### Try it
Count up the lines of the data below that contain the string "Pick", then give only the total.

*** Material for this task ***

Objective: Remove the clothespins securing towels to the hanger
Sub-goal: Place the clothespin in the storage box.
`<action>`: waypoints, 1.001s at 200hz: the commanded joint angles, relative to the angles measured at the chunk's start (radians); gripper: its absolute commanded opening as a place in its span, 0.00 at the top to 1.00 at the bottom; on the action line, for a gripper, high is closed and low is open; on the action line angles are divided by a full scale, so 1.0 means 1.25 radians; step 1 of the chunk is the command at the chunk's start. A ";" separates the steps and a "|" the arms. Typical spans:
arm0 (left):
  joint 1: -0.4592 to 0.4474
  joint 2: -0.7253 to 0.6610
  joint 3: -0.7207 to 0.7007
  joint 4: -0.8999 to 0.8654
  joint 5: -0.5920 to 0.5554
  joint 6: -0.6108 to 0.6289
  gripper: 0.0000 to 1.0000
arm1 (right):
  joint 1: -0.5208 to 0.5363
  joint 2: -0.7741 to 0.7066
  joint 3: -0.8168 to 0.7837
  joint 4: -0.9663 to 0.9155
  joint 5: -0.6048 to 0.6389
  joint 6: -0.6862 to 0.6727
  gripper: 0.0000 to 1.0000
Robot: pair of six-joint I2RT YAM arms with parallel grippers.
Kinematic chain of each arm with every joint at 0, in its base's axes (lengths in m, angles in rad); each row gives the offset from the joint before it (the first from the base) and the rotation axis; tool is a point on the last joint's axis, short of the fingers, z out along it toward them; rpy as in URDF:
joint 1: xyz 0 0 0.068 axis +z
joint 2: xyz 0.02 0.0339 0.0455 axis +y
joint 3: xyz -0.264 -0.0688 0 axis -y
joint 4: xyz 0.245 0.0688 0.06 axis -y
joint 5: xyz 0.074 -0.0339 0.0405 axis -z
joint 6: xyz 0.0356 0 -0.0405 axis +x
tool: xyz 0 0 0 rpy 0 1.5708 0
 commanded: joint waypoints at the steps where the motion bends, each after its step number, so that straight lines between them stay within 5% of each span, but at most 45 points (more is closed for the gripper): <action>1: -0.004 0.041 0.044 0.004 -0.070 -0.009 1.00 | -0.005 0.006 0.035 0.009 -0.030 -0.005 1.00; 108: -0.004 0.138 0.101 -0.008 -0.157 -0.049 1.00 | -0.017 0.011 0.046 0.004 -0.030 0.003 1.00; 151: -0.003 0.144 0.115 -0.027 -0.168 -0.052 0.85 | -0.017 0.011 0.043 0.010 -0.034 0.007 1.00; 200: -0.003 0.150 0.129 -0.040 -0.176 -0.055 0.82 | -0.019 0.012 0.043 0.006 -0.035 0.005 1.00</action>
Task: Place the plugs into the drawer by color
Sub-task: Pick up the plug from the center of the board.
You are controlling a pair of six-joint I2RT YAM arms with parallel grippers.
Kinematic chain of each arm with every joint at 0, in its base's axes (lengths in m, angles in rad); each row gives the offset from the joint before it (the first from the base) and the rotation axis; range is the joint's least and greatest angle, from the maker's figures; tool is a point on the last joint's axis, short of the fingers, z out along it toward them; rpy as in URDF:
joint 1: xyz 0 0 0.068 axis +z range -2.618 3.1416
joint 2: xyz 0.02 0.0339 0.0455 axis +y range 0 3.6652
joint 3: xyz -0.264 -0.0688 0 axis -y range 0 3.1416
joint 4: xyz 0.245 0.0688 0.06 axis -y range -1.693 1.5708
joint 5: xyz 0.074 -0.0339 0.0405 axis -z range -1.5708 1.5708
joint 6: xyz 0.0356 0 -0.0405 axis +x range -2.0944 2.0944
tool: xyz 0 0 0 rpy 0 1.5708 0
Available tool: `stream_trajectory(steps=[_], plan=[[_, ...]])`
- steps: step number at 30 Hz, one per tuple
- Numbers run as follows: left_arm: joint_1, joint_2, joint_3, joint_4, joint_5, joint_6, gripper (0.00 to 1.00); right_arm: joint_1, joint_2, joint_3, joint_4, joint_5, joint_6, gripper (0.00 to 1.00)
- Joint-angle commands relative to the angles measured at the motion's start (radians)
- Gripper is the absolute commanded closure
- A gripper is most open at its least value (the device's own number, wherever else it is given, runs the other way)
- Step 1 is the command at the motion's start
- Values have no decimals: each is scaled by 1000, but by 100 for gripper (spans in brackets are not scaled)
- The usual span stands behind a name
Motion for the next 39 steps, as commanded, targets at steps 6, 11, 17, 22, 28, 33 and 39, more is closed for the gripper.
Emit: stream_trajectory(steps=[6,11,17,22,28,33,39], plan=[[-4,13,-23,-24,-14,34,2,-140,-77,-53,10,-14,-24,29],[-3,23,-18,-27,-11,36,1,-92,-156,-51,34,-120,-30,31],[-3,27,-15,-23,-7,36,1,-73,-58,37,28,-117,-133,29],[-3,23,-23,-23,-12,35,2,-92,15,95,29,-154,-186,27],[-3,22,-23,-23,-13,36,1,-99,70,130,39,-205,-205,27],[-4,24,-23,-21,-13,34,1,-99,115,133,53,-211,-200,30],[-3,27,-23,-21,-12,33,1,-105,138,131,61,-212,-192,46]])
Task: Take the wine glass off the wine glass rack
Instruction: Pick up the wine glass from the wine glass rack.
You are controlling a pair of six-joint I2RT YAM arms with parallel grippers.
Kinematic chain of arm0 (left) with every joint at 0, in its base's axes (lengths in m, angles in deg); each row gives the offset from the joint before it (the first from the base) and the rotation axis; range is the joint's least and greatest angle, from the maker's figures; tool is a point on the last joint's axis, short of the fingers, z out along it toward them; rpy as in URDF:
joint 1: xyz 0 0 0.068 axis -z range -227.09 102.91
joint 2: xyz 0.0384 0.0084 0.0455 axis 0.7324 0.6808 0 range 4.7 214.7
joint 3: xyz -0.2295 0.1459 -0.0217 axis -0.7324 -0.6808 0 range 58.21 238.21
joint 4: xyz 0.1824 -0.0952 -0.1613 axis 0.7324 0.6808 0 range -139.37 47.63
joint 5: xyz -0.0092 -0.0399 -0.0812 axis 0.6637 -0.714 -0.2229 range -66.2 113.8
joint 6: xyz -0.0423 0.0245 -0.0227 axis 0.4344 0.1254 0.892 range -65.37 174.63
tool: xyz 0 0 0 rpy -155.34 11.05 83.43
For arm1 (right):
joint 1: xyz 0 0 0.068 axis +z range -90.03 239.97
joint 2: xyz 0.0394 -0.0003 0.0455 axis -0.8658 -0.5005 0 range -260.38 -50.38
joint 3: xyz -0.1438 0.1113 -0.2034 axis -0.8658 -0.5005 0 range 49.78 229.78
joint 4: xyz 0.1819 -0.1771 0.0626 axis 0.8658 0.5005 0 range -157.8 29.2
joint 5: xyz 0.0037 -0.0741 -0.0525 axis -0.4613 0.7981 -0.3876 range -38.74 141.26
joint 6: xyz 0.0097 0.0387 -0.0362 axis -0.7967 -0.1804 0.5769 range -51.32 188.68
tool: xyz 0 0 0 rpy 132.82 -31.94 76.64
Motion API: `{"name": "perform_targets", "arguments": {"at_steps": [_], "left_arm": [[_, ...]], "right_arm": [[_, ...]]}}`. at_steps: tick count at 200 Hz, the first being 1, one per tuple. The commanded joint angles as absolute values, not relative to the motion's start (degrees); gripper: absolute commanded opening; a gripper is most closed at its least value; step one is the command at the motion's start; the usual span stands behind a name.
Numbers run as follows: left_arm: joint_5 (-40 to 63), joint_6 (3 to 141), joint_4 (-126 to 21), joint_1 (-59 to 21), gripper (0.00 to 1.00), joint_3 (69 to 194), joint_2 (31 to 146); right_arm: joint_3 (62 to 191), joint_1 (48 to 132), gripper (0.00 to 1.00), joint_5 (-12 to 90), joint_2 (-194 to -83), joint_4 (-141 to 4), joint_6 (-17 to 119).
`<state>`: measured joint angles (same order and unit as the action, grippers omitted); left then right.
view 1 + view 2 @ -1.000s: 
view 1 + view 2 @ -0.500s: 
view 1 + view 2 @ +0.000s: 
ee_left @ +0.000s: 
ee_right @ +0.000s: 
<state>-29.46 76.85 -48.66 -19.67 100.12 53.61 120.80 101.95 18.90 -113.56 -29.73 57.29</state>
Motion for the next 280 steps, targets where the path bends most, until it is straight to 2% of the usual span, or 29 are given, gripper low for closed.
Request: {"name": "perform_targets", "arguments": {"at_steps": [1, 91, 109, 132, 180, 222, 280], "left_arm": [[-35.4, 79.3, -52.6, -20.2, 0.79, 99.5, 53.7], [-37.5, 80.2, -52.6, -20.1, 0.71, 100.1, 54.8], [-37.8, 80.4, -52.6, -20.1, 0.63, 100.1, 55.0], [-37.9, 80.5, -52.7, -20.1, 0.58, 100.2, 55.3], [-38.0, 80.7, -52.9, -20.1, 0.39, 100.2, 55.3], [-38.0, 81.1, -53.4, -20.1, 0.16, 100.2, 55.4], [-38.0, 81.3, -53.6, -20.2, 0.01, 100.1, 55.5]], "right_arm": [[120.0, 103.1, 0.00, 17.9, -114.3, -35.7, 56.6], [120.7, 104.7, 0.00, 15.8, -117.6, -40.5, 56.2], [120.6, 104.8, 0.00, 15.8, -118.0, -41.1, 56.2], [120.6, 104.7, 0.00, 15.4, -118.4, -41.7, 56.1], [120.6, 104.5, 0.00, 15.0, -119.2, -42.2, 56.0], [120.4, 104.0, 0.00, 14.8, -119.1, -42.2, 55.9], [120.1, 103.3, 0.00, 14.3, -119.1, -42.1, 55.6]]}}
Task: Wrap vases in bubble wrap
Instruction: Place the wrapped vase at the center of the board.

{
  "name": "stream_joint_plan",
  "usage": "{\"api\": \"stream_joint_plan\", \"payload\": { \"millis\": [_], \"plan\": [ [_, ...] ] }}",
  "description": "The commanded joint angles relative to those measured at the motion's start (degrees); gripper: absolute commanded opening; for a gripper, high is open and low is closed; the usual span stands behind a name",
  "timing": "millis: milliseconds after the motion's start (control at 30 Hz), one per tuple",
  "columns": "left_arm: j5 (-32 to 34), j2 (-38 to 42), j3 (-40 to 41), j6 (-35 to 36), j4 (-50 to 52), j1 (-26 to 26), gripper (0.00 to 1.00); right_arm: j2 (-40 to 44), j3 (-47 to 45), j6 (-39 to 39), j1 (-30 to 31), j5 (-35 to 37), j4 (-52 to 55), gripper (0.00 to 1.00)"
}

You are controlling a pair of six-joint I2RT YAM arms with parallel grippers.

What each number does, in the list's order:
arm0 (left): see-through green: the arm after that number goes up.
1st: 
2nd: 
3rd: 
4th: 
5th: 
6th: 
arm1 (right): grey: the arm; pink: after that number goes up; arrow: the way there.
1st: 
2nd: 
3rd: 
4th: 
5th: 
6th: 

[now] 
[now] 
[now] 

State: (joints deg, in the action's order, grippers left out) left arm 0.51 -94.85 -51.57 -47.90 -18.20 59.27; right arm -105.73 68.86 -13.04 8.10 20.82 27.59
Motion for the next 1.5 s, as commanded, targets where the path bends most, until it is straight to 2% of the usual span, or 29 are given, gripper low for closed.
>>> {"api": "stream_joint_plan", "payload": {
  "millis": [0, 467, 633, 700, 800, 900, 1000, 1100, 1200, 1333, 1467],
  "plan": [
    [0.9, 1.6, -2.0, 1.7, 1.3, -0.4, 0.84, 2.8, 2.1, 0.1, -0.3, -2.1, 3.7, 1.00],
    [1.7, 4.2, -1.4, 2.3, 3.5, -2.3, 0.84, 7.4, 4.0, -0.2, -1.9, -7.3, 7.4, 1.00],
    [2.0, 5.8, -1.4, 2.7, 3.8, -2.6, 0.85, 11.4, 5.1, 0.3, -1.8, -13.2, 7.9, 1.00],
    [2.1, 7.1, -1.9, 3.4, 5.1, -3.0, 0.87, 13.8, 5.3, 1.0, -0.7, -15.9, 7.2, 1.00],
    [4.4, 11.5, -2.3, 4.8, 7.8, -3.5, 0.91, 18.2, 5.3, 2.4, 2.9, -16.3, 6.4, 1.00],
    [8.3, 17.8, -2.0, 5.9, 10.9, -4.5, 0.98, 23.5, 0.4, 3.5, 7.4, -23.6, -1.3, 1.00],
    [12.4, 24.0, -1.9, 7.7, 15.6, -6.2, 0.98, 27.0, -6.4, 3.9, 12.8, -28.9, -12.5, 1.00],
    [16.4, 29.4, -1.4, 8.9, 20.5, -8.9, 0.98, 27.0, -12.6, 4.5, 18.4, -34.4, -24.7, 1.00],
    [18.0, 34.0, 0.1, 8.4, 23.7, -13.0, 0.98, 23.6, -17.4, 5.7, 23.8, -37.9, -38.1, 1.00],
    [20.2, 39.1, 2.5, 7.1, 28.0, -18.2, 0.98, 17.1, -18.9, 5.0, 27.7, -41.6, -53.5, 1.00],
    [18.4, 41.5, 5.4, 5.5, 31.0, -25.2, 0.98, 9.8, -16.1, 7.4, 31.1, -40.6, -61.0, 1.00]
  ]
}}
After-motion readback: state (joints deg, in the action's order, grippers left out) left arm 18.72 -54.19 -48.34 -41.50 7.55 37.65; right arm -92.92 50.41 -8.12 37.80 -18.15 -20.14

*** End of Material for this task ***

### Solution
2